Simply put, games are designed with an encompassing carrot-and-stick approach to make you undertake its challenges. It had a very short stick in fact, and an inexhaustible supply of carrots. This concept is most interesting, especially since games such as World of Warcraft have been said to enrich gamers by forming them with "the habit of heroes". Do we really now? It almost seems as if traditional virtues such as courage and perseverance, being adventurous and spontaneous, have all been replaced by this Pavlovian concept of risk-reward, instead of being masked by them. "The habit of heroes" in this regard is staying in the same seat for hours and even days on end just to pretend to be a hero, but it does not have a significant linkage to how these gamers would act in the real world. Do you honestly think that they could be more heroic in the real world?
In games like Ninja Gaiden and Dark Souls, it could perhaps be argued that they truly teach you the virtue of perseverance by being so goddamned difficult, but here I would like to quote one of my favorite reviews from Edge Magazine:
"To applaud Ninja Gaiden for being hard is to miss the point – not least because there are portions of the game that aren’t. The point is that while it could be argued that no game has the right to demand of you what Gaiden does, few other games offer such exceptional riches in return."
Ninja Gaiden was a beautiful game, one that sweats you up and fills you with the euphoric satisfaction you could not find elsewhere - as if you've truly achieved something difficult and surpassed the impossible. But to what end? A game ends, and that is all we could veritably expect of it. Are you a better person because of it? Could we be better persons because of it? Perhaps we are back to the drawing board with games such as these, as they just make the stick longer and, in turn, provide better tasting carrots. It merely entails gamers to be obsessed and addicted to the game in question. Does it teach perseverance? That is up in the air for now; but from my experience, the perseverance learned from video games never leaves the realm of video games.
Very Difficult. Very Rewarding. Very Awesome. But what does it really teach you as a person?
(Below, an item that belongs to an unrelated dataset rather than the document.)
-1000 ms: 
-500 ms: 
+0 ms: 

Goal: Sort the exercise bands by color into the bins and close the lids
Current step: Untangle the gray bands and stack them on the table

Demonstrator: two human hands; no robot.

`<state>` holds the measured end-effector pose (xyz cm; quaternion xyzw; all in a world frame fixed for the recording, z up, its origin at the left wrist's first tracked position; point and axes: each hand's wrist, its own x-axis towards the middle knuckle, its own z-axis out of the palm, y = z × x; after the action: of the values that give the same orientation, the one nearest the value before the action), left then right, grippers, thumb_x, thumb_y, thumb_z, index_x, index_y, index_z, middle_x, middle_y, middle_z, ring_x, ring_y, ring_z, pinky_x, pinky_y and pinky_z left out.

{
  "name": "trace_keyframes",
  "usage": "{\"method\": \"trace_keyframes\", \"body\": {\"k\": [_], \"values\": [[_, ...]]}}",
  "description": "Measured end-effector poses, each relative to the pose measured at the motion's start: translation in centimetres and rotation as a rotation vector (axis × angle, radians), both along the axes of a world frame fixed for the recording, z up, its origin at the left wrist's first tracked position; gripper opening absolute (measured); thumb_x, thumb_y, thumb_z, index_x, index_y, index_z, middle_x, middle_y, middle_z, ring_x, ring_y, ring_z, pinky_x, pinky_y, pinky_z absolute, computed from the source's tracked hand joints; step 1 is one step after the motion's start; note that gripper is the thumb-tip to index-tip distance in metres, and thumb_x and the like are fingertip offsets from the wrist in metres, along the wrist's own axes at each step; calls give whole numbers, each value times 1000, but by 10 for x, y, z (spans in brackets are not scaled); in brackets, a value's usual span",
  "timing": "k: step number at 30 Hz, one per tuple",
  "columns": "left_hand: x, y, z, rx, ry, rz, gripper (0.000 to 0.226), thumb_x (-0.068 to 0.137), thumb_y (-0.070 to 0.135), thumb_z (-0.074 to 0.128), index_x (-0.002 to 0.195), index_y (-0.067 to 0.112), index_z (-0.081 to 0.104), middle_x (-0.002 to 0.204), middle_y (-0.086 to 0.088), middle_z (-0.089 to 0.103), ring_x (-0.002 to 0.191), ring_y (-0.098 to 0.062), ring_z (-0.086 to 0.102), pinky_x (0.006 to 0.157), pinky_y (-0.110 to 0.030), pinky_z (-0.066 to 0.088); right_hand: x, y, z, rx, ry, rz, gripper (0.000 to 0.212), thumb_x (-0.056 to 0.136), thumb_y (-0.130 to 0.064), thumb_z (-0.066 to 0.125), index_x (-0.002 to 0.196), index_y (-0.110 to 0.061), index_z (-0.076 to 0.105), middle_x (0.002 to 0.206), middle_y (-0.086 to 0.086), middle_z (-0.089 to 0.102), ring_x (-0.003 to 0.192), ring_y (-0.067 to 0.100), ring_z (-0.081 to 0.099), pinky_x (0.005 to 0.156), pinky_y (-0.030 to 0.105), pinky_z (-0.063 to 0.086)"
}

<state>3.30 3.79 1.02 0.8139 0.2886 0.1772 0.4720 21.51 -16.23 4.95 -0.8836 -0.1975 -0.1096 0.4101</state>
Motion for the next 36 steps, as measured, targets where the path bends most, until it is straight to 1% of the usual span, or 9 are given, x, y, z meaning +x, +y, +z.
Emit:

On the other hand though, the Achievement System is one that tremendously helped a game like World Without Oil, that the game designers actively rewarded the gamers with daily awards for best blog posts, best images, and best video recordings. It perhaps enabled better content and more meaningful ideas from the community, and it is one that changed the way these gamers looked at the world. Many testimonies from the players are actually pragmatically positive, in that they would conserve gas and recycle more often. And this is attributable to the fact that they were enthusiastic in creating, sharing, and experiencing the content. From here, we do not know if the reason is because of the achievement system, or because of the change in their character.
It is a paradox, in fact, that the most opportunistic aspect of video games is also its downright most disappointing. How can achievements work so well in creating better values, but also reinforce the worst behavior associated with gamers in general? By utilizing these reward systems properly and exceptionally, we could achieve both. So maybe it is the game designer mindset that has to be put in question, given that we have already made the most addictive games possible, despite the enormity or variety of challenge.
Perhaps we could change the world with video games and the groundbreaking innovation that is the Achievement system. If this system means that gamers could do anything that a virtual world asks of them despite difficulty, then maybe we could cultivate the same sense of activity elsewhere if we could translate that into the real world. The possibilities are endless, but we have to make sure that we do it for the right reasons, and let the Achievement system merely mask our ideals and not replace them. Lest we would succumb to the video game trapping of merely doing it for the reward and not because we do it for the values learnt.